The pattern that worked: write operations that don't need to be synchronous get published as events. Consumers process them independently and can be scaled or redeployed without touching the producer.
// Producer — fire and move on
kafkaTemplate.send("interview.completed", InterviewEvent.of(interviewId, result));
// Consumer — processes independently, retries on failure
@KafkaListener(topics = "interview.completed", groupId = "scoring-service")
public void onInterviewCompleted(InterviewEvent event) {
scoringService.evaluate(event.getInterviewId());
}
The gotcha: Kafka guarantees at-least-once delivery. Your consumers need to be idempotent. We used a processed_event_ids table with a unique constraint as the simplest idempotency check.
Redis Is Not Just a Cache
Redis does caching, but at Tongcheng we also used it for distributed locks (order deduplication), sorted sets (driver dispatch queues), and pub/sub (real-time dispatch notifications). Understanding its data structures unlocks a lot.
For the ride-hailing dispatch queue, available drivers were stored in a Redis sorted set keyed by proximity score. Finding the nearest available driver became an ZRANGEBYSCORE call — sub-millisecond at scale.
// Add driver to dispatch pool
redisTemplate.opsForZSet().add("dispatch:available", driverId, proximityScore);
// Pop the closest available driver (atomically via Lua script)
List<Object> result = redisTemplate.execute(dispatchScript, keys, args);
The Database Is Almost Always the Bottleneck
This held true across every system I worked on. The three patterns that cause the most pain:
-
Missing indexes on join columns and filter predicates. A
EXPLAIN ANALYZEin PostgreSQL orEXPLAINin MySQL takes 30 seconds and immediately shows you a full table scan. -
N+1 queries inside loops. Fetching a list of 200 candidates and then querying each one's interview history individually inside a loop kills performance. Batch the secondary queries or use a join.
-
Lock contention on hot rows. In order systems, the row representing an order's current state gets written to frequently. Long transactions holding row locks block everything else. Keep transactions short; update status fields in a separate lightweight write.
Observability Has to Ship with the Feature
At MokaHR, we adopted structured JSON logging with trace IDs early. When a support ticket arrived about a failed interview session, we could correlate the user's action across five services using a single trace ID. Without it, debugging distributed failures is archaeology.

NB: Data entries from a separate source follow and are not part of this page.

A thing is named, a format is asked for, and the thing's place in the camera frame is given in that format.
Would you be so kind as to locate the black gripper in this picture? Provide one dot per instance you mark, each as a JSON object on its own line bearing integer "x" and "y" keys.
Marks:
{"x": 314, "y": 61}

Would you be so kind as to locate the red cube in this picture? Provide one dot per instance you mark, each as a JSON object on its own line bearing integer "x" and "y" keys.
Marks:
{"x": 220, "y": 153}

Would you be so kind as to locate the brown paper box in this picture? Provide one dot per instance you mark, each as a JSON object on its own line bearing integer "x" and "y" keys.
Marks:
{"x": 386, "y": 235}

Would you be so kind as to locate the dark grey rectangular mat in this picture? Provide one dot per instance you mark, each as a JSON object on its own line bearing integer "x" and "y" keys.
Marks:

The minimum viable observability stack for a Java Spring Cloud service:
- SLF4J + Logback with JSON layout and MDC for trace propagation
- Micrometer + Prometheus for request rate, latency percentiles, error rate
- Spring Cloud Sleuth (or OpenTelemetry) for distributed tracing
Ship these on day one, not after the first production incident.

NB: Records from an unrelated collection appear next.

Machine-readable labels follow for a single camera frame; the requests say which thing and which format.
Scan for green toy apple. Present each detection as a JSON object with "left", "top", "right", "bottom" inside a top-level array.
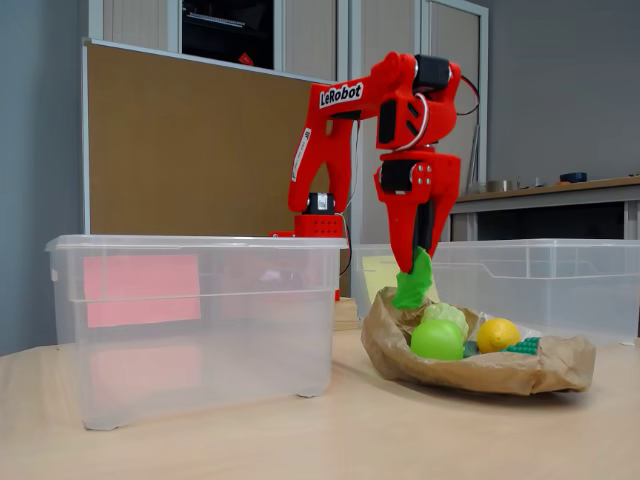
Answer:
[{"left": 410, "top": 319, "right": 465, "bottom": 362}]

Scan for leaning metal strips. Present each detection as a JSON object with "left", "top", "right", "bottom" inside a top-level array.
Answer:
[{"left": 467, "top": 124, "right": 481, "bottom": 194}]

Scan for bright green toy lettuce leaf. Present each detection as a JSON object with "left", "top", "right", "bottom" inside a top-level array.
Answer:
[{"left": 391, "top": 246, "right": 434, "bottom": 311}]

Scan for pink paper note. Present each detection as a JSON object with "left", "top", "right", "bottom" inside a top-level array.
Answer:
[{"left": 83, "top": 254, "right": 202, "bottom": 329}]

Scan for thin dark servo cable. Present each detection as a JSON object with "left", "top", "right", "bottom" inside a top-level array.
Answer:
[{"left": 458, "top": 74, "right": 481, "bottom": 117}]

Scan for black power cable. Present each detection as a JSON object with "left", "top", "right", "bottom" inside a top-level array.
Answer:
[{"left": 338, "top": 214, "right": 354, "bottom": 279}]

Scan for tall grey tambour cabinet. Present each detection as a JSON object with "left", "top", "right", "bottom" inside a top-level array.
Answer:
[{"left": 349, "top": 0, "right": 490, "bottom": 244}]

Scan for dark green bumpy toy leaf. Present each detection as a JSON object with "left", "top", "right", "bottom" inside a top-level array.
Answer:
[{"left": 501, "top": 336, "right": 542, "bottom": 357}]

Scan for pale green toy grapes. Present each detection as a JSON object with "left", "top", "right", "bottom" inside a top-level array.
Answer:
[{"left": 420, "top": 302, "right": 471, "bottom": 341}]

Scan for cork pin board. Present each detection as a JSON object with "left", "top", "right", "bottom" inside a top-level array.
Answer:
[{"left": 81, "top": 38, "right": 346, "bottom": 236}]

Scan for grey cabinet with dark opening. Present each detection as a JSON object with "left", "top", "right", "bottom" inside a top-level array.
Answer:
[{"left": 88, "top": 0, "right": 349, "bottom": 84}]

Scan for yellow toy lemon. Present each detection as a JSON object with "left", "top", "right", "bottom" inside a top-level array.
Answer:
[{"left": 476, "top": 318, "right": 522, "bottom": 355}]

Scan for crumpled brown paper bag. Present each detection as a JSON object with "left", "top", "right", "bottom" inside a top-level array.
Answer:
[{"left": 360, "top": 285, "right": 598, "bottom": 398}]

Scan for low cabinet with wooden top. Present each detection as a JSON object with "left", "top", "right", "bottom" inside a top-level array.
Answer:
[{"left": 449, "top": 175, "right": 640, "bottom": 244}]

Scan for clear plastic bin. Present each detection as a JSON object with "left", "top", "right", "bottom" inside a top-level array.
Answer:
[
  {"left": 44, "top": 233, "right": 350, "bottom": 431},
  {"left": 349, "top": 238, "right": 640, "bottom": 346}
]

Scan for wooden base block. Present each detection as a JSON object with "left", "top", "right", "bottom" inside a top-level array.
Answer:
[{"left": 333, "top": 297, "right": 362, "bottom": 332}]

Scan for white servo cable loop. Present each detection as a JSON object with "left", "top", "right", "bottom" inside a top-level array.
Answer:
[{"left": 399, "top": 93, "right": 432, "bottom": 151}]

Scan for yellow paper note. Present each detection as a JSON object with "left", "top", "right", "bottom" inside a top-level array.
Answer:
[{"left": 362, "top": 254, "right": 441, "bottom": 304}]

Horizontal Scaling Requires Stateless Services
Kubernetes made horizontal scaling easy at the infrastructure level. The hard part is ensuring services don't hold local state. Any session data, in-flight request context, or cache that lives in JVM memory breaks when the instance is replaced.
The checklist: no in-memory session, no local file writes, no JVM-level caches that aren't backed by Redis. If a service can be killed and restarted without a user noticing, it's ready to scale horizontally.